In fact, if $E/\Bbb F_p$ is an infinitary extension then $E$ is union of infinite copies of $\Bbb F_i$s. In that case, $E^\times$ is not finitely generated.
@BalarkaSen Here's a streamlined argument. Let $F$ be an algebraic extension of $F_p$ with $F^\times$ finitely generated. Then if $F$ is infinite, $F^\times$ has a free part, i.e., an element of infinite order. But that's silly; because call such an element $a$; then $a$ is algebraic over $F$, this $F(a) / F$ is a finite extension, thus $F(a)$ is finite, thus $a$ has finite order.
A few months ago I was thinking all fields. Even trying to prove Sylow by Galois theory. A few weeks ago I was thinking all groups, trying to construct Galois theory in groups. Now while reading Atiyah-McDonald I am all rings. Finitely generated rings everywhere.
@BalarkaSen Prove or disprove the following: if a graph $G$ has a hamiltonian path between any pair of distinct points $(a,b)$, then it has a hamiltonian cycle.
@BalarkaSen I've never heard of it, but if you take pretty much any combination of math words and string them together i'm sure some mathematician out there has written 100 papers about it
@GustavoMontano It's just that give a polynomial you can form a group of symmetries out of them. Take $x^2 - 2$ over $\Bbb Q$, for examples. You can form another set $F$ from that with elements of the form $a + b\sqrt{2}$ for $a, b \in \Bbb Q$. Note that you can do addition multiplication subtractions and inversions in $F$.

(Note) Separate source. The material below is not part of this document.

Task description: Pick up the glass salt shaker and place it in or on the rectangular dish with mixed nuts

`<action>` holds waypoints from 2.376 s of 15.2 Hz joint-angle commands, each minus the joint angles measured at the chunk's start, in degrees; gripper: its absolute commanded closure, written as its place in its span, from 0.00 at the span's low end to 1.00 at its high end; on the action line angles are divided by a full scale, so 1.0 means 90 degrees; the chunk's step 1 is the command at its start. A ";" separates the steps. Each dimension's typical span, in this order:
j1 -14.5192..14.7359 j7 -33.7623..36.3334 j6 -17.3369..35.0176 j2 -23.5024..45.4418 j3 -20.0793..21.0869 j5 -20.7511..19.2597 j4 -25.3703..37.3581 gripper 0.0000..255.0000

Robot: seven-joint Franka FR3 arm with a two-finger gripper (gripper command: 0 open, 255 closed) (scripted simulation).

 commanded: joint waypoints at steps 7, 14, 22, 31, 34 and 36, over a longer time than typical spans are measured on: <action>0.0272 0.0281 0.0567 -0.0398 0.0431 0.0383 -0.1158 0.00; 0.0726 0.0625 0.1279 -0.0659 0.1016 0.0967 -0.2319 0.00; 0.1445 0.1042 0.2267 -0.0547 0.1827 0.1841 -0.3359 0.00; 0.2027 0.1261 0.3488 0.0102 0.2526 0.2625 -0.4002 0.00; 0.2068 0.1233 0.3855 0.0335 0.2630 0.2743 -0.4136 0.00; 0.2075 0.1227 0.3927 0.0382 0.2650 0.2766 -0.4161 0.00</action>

The "galois group" is the maps $F \to F$ preserving addition and multiplication which sends rationals to rationals. in that way, $f(a + b\sqrt{2})$ goes to $f(a) + f(b) f(\sqrt{2}) = a + b f(\sqrt{2})$ as $a, b \in \Bbb Q$. But then $f(\sqrt{2}^2 - 1) = f(0) = 0$, and $f(\sqrt{2}^2 - 1) = f(\sqrt{2}^2) - f(1) = f(\sqrt{2})^2 - 1 = 0$, so $f(\sqrt{2})$ cam be either $\sqrt{2}$ or $-\sqrt{2}$
So you have two maps, one sending $a + b\sqrt{2}$ to $a + b\sqrt{2}$ another sending $a + b\sqrt{2}$ to $a - b\sqrt{2}$. Call these maps $f$ and $g$ resp. Note that applying $g$ twice to $a + b\sqrt{2}$ gives $a + b\sqrt{2}$ back, so $g^2 = f$.

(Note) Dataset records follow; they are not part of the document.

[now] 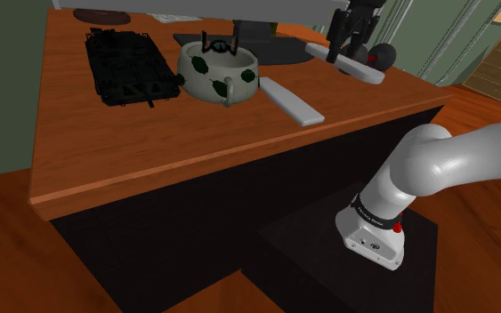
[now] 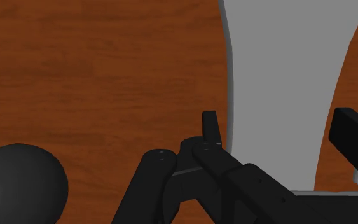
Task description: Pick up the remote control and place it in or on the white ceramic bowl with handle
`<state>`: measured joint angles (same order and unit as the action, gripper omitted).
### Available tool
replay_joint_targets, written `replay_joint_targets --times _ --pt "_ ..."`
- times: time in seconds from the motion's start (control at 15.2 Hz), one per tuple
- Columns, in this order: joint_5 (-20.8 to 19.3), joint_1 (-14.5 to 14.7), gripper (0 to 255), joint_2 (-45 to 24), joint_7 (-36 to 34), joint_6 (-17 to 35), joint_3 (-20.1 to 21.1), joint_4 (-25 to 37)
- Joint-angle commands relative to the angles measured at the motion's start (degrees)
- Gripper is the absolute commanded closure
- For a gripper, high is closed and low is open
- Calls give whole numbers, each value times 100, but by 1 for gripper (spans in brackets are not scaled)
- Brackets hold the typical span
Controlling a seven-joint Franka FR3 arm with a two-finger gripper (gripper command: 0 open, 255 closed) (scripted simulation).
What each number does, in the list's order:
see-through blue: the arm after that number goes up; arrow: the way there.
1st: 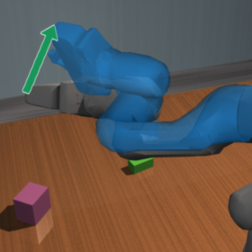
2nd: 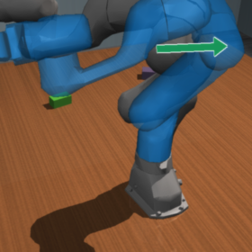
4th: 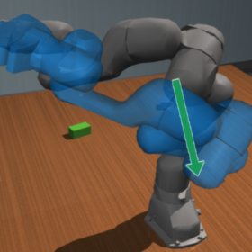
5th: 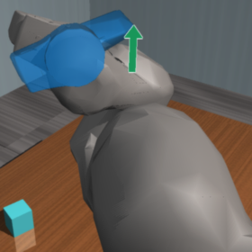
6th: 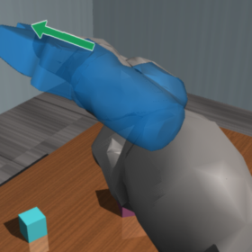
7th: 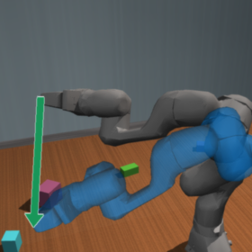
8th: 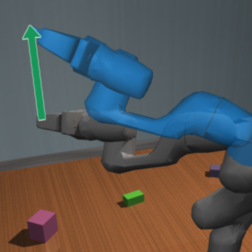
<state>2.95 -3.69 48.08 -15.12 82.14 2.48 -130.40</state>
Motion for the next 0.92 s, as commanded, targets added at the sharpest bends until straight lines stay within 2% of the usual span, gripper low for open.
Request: replay_joint_targets --times 0.0,0.86 --pt "-4 -2 255 -65 -4 -137 -4 203" --pt "-23 -11 255 -586 -34 -1006 -22 1593"
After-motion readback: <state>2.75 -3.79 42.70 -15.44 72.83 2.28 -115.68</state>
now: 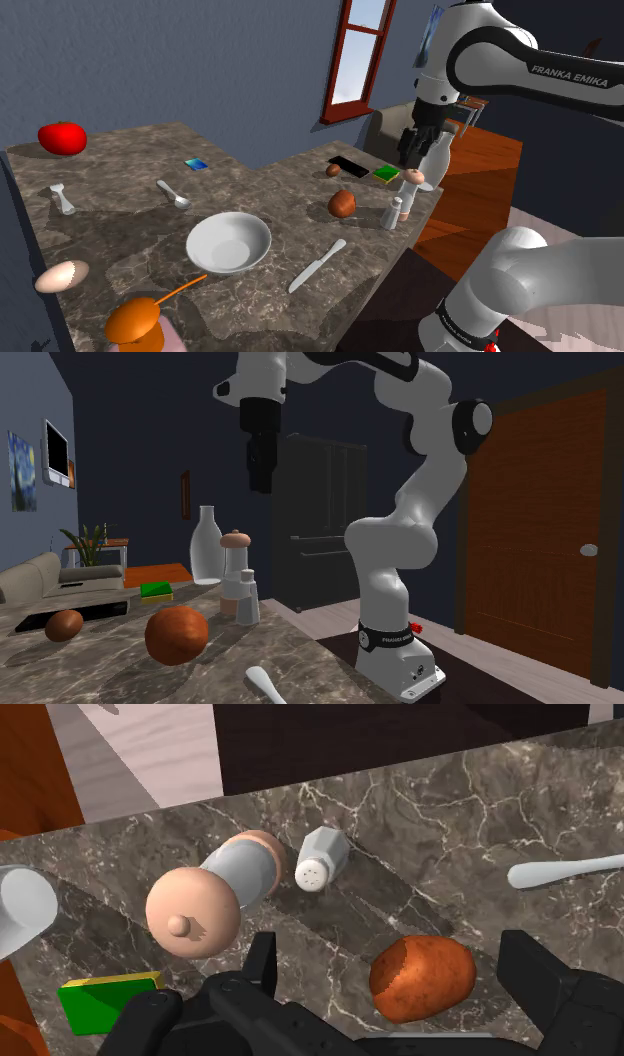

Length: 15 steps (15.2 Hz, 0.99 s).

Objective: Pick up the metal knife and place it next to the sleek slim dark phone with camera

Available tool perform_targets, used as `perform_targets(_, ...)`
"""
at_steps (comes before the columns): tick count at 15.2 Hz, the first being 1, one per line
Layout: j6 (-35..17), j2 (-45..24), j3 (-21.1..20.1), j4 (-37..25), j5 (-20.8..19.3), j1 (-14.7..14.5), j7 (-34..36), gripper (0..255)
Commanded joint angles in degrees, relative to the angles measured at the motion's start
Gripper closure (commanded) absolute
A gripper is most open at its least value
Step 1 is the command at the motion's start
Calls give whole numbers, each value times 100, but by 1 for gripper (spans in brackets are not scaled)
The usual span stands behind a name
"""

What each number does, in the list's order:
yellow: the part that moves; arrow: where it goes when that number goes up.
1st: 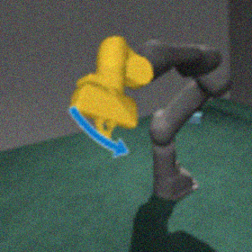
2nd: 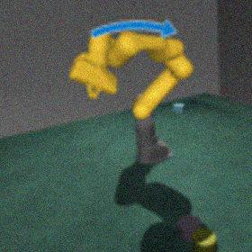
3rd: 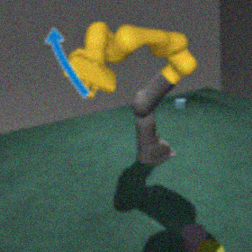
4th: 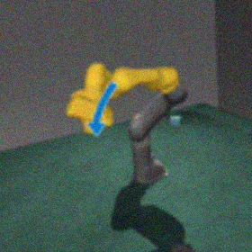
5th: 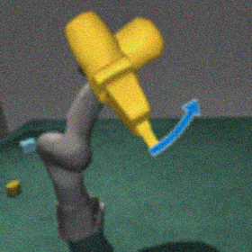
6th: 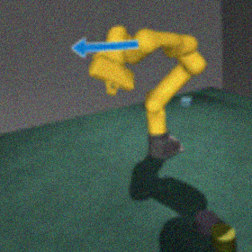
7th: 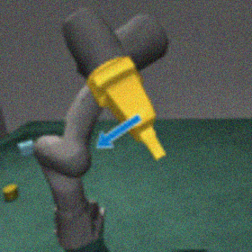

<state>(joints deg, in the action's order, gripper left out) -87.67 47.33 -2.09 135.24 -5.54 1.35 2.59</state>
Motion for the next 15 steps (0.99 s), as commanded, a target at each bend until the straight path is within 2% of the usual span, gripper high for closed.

In this sense, $\{f, g\}$ forms a group, fancy name being "cyclic group of order $2$" and fancy notation being $\Bbb Z_2$.
this is the corresponding galois group for $x^2 - 2$.
so in other words it's a way of quantifying the statement that $\sqrt{2}$ and $-\sqrt{2}$ are algebraically interchangable, from the point of view of rational numbers.
Oh ... Tried a few. Nothing's ever been as good as the Parker. Even a new, more expensive Parker. Or Montblanc :( @Pedro is also a fountain pen fanatic!
What I'm basically wondering is if there's a way to show that something can be "evaluated globally" like the way you can take the integral of a huge portion of a function without moving across the entire function piece by piece (my notions of time complexity come from programming so hopefully that makes sense)
I basically have a sum and am wondering if it can be shown that it is or isn't possible to evaluate it without walking over every step if there's information I'm willing to discard.
And I'm also curious if there is a notion of this distinction I have in my head that some operations can be done "with just a function and a range" rather than by individually evaluating the function at points within the range.
The original context I was wondering about was lattice points
it seems like a lattice point intersection in a function is a very "local" property of the function
I haven't been able to find a way to evaluate something like "does this function have any lattice points" without actually checking each lattice point in a range
@0x5f3759df This sounds very broad. I'm not sure how to approach something like this. It would be useful if you could narrow the scope of the problem. By the way, what does it mean for a function to have "lattice points"?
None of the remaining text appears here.